Andrzej Duda chce też, by TK zbadał, czy na podstawie przepisu ustawy o SN przedmiotem zagadnienia prawnego rozstrzyganego przez ten SN może być ocena prawidłowości obsady sądu i ważności jego orzeczeń, kiedy w składzie sądu jest osoba wyłoniona przez aktualną KRS.
Przypomnijmy, że w ubiegły czwartek trzy izby SN – Cywilna, Karna i Pracy – podjęły uchwałę dotyczącą udziału w składach orzeczniczych sędziów nominowanych przez obecną KRS. W uchwale stwierdzono, że jeśli w składzie orzekającym zasiada osoba powołana na sędziego Sądu Najwyższego przez nową KRS, to taki skład jest nieprawidłowo obsadzony.
Ministerstwo Sprawiedliwości oświadczyło, że uchwała SN nie wywołuje skutków prawnych i została wydana z rażącym naruszeniem prawa.
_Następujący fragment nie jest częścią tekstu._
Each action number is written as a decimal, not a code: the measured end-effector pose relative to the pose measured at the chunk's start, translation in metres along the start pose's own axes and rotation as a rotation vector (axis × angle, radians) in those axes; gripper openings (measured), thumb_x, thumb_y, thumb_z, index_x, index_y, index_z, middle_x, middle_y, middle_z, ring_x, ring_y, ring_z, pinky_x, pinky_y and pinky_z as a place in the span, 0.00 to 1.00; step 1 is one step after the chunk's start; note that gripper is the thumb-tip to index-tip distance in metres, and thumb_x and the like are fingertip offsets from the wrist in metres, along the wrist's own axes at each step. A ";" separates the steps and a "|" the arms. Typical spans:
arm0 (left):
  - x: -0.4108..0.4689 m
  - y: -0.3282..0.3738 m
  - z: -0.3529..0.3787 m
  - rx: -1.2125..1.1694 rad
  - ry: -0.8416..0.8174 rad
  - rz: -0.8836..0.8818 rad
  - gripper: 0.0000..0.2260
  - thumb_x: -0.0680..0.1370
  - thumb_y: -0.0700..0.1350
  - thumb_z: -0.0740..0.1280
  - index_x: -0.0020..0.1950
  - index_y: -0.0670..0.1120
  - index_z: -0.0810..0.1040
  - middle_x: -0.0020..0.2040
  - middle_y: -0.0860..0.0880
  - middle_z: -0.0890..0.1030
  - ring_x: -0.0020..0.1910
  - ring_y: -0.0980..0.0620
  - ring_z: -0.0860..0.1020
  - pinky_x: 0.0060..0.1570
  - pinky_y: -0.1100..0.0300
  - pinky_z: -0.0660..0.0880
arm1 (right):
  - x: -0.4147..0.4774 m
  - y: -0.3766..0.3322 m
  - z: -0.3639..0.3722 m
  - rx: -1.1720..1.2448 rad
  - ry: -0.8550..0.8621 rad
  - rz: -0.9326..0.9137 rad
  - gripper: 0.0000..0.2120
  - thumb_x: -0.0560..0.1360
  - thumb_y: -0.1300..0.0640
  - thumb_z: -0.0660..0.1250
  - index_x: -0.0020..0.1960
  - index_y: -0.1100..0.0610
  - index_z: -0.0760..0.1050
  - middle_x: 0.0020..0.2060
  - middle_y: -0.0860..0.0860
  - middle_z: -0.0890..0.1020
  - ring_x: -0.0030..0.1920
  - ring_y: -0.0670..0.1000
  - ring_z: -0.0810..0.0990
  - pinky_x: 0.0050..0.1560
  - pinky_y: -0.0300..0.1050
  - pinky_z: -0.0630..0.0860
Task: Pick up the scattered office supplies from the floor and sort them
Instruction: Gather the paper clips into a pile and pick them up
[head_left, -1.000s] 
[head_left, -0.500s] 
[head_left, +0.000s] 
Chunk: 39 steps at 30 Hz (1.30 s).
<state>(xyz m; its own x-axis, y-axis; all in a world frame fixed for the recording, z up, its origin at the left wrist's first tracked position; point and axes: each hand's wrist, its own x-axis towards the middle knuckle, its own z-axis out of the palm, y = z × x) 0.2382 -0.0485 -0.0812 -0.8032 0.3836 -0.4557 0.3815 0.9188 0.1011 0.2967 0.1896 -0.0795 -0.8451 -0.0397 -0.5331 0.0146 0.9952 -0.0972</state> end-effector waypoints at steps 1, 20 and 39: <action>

W piątek premier Mateusz Morawiecki skierował do Trybunału Konstytucyjnego wniosek o zbadanie zgodności z konstytucją przepisów, na podstawie których podjęto czwartkową uchwałę SN. Z kolei KRS skierowała do TK wniosek o stwierdzenie niekonstytucyjności przepisów pozwalających uznać, że sędzia powołany przez prezydenta na wniosek obecnej KRS jest sędzią nieuprawnionym.